Steve Crane

Personal information
- Full name: Steven John Crane
- Date of birth: 3 June 1972 (age 52)
- Place of birth: Grays, England
- Position(s): Striker

Youth career
- 1988–1990: Charlton Athletic

College career
- Years: Team / Apps / (Gls)
- 1991–1992: Tusculum Pioneers /  / (99)

Senior career*
- Years: Team / Apps / (Gls)
- 1990–1991: Charlton Athletic / 0 / (0)
- 1990: → Margate (loan) / 6 / (2)
- 1991: Margate / 8 / (0)
- 1993–1994: Aveley
- 1994–1995: Gillingham / 13 / (1)
- 1995: Hornchurch
- 1995–1996: Chelmsford City / 11 / (1)
- 1996: Tilbury
- 1996: East Thurrock United
- 1996–1997: Papatoetoe
- 1997: Torquay United
- 1997–1998: Hastings Town / 2 / (0)
- 1998–: Billericay Town / 2 / (?)
- 1999–c. 2008: Essex Police
- 1999: Great Wakering Rovers / 2 / (0)

= Steve Crane =

English footballer (born 1972)

Steven John Crane (born 3 June 1972) is an English former professional footballer.

Crane started his professional career with Charlton Athletic in July 1990 as a trainee.
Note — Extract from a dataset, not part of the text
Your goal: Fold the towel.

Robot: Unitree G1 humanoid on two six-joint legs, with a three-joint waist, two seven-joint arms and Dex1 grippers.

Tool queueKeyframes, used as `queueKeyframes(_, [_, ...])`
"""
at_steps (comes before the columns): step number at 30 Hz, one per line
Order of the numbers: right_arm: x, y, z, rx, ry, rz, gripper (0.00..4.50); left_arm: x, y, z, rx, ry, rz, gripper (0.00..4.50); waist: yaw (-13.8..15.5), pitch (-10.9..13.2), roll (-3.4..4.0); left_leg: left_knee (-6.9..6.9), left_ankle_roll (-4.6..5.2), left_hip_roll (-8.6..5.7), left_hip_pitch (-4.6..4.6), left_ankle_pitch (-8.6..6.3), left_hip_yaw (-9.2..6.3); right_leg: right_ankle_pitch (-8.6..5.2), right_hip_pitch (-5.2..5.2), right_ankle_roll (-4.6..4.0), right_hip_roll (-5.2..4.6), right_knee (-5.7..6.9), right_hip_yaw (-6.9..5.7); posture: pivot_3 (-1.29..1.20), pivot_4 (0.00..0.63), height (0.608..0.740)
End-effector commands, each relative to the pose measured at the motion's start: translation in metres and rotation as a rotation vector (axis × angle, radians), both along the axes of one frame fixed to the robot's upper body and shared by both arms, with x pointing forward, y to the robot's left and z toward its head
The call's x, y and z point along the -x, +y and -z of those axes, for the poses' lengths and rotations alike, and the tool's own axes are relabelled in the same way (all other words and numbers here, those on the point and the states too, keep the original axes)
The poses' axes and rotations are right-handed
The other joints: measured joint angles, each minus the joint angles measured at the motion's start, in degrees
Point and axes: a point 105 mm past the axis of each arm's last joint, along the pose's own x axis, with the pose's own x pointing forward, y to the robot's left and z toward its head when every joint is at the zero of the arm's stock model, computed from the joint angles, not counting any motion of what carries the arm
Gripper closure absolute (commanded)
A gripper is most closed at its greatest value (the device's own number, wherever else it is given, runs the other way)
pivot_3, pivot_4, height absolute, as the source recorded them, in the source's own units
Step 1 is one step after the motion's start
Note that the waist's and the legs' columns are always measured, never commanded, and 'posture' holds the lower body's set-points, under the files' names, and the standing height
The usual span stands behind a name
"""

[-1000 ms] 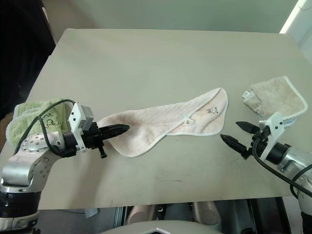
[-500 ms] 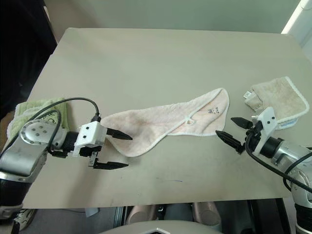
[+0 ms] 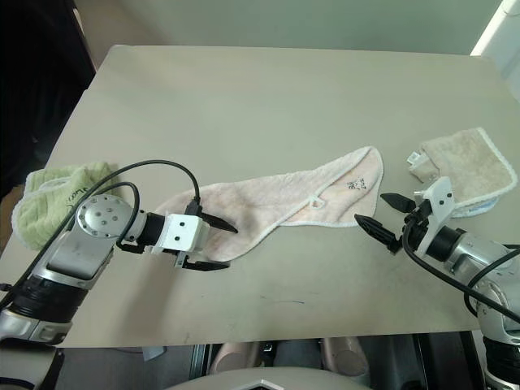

In November 1990 he played for Margate on loan, but was recalled by Charlton only a month later. He did not qualify as a member of the Charlton first team and left them in February 1991 without having played in any game. He finally made his first professional appearances on the field when he rejoined Margate in 1991, playing with them for two pre-season games. He left shortly thereafter when he garnered a football scholarship to Tusculum College in the United States, where he studied foreign languages. While at Tusculum he had an impressive playing career, scoring 99 goals in just two seasons. He returned to the UK in December 1992 to join Aveley.